Carl Goulet’s artist page on the Thunder Ridge Records website says that he “flies a little under the radar.” If you’re trying to dig up information about this guy on the internet, that’s putting it mildly (though in this day and age, it’s something that might be envied). The page also offers a spot-on analysis: “[his] songwriting follows in the footsteps of other honest, sometimes political and always heart-centric songwriters like David Mallet, Bruce Cockburn, and Gordon Lightfoot.”
A player in these parts for ages, The Daily UV said that his 2017 full-length, Gazebo, “charms the listener with gentle melodies yet packs a punch with the depth of wisdom and love hidden inside.”
The clarity and purity of his writing and playing is rare and special. He did a short set here at Stage 33 Live a little while back and was absolutely stunning, and we’re pleased to have him back for an intimate, friendly performance that will be long remembered.
And there’s another Carl on the bill too: Carl Beverly, who also did a short set here, and also was jaw-droppingly good, and who we also couldn’t be more pleased to have back in a featured slot.

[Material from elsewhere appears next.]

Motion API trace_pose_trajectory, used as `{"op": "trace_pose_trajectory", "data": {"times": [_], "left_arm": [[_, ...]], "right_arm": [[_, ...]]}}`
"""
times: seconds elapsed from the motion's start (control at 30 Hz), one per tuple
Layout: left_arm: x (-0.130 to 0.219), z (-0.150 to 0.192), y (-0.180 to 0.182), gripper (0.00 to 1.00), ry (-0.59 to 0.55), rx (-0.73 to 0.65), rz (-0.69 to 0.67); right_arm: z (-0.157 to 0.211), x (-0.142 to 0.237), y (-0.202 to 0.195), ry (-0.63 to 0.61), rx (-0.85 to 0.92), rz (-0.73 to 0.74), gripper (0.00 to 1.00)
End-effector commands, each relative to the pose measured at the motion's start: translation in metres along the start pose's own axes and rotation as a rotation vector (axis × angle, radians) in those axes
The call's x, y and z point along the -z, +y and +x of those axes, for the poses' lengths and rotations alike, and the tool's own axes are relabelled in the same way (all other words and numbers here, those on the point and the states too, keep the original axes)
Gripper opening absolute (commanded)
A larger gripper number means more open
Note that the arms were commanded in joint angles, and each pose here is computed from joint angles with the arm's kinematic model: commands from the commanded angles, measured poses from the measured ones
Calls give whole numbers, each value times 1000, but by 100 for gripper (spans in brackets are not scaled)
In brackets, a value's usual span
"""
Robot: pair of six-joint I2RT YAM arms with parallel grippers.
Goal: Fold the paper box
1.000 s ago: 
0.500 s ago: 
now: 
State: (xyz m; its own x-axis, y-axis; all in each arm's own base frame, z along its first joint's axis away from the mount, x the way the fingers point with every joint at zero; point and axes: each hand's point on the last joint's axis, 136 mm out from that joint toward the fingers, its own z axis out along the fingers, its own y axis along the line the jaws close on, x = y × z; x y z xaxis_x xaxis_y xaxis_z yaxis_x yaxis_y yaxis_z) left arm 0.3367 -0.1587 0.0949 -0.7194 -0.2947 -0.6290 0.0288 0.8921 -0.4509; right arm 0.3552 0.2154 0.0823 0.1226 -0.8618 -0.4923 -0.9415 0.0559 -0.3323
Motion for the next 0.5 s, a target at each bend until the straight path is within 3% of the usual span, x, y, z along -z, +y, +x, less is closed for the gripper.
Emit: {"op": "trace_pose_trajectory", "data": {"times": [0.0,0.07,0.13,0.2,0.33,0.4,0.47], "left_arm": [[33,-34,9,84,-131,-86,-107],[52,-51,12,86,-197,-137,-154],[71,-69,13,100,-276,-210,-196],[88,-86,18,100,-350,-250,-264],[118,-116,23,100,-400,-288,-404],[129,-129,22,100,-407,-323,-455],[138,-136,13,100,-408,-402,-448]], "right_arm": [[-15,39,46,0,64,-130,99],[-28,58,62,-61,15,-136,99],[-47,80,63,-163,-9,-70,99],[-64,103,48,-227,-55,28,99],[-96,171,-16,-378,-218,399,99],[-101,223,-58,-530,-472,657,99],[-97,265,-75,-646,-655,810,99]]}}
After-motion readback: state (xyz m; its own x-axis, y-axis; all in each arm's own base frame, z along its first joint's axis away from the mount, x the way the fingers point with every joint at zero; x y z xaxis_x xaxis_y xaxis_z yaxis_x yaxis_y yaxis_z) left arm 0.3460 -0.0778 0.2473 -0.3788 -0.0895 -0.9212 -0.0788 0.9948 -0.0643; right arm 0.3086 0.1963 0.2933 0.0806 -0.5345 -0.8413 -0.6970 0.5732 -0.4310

He’s perfected a distinctive, strongly rhythmic finger-picking style that grooves without straying too far from a solid folk grounding. His writing is strong, personal, and relatable; his passion for songcraft led him to form the Brook House Songwriters’ Circle in Warner, New Hampshire, providing community and inspiration to other local songwriters.

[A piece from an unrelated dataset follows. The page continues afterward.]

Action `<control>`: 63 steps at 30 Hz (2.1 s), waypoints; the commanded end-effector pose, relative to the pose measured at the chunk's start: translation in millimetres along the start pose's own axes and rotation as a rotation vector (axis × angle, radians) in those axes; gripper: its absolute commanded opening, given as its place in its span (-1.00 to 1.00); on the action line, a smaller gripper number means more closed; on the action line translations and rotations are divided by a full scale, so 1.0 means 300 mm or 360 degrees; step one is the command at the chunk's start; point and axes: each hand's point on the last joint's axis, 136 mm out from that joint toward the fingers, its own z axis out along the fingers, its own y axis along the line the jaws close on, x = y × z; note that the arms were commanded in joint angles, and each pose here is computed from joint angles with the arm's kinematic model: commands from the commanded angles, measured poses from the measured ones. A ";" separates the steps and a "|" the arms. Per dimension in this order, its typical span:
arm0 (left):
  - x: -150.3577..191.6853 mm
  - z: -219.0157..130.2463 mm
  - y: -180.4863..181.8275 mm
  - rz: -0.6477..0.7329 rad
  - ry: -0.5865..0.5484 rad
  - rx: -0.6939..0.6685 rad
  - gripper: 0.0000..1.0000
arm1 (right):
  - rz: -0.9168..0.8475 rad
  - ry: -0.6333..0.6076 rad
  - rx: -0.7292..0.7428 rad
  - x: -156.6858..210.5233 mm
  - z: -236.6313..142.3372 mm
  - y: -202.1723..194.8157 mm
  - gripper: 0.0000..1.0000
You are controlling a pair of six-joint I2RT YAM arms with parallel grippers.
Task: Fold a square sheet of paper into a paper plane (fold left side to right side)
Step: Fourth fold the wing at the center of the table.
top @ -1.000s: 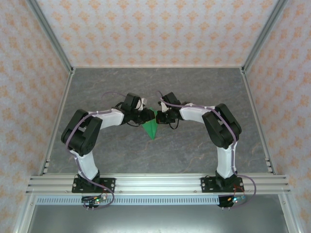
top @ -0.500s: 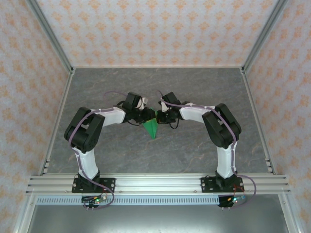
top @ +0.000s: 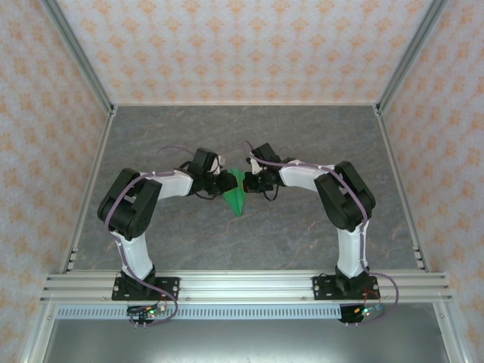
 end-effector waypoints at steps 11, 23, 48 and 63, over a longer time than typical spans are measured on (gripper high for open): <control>-0.069 -0.021 -0.088 -0.0012 -0.0072 0.0140 -0.66 | 0.0024 0.0176 0.0091 0.105 0.059 -0.054 -0.90; -0.069 0.064 -0.041 -0.0058 -0.0004 0.0087 -0.71 | 0.0015 0.0188 0.0096 0.108 0.062 -0.056 -0.90; 0.036 0.062 0.160 -0.0088 0.0060 -0.0250 -0.74 | -0.0020 0.0112 0.0034 0.035 0.026 0.003 -0.87; 0.067 0.067 0.198 -0.0094 0.0079 -0.0306 -0.75 | -0.0057 -0.0081 0.0018 -0.012 -0.182 0.093 -0.49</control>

In addition to his solo work, he also plays in the trio Picket Hill.
Fascinatin’ fact about Carl Beverly that we’re not quite sure how to reconcile: Outside of music, he makes a living as an engineer designing amusement rides and ski lifts.
Door at 6:00 PM, music at 7:00 on Sunday, September 8 — a suggested donation of $5+ at the door. Seating is limited to 40, first-come first-served.
The listening event will be recorded and filmed.
A two-Carls bill!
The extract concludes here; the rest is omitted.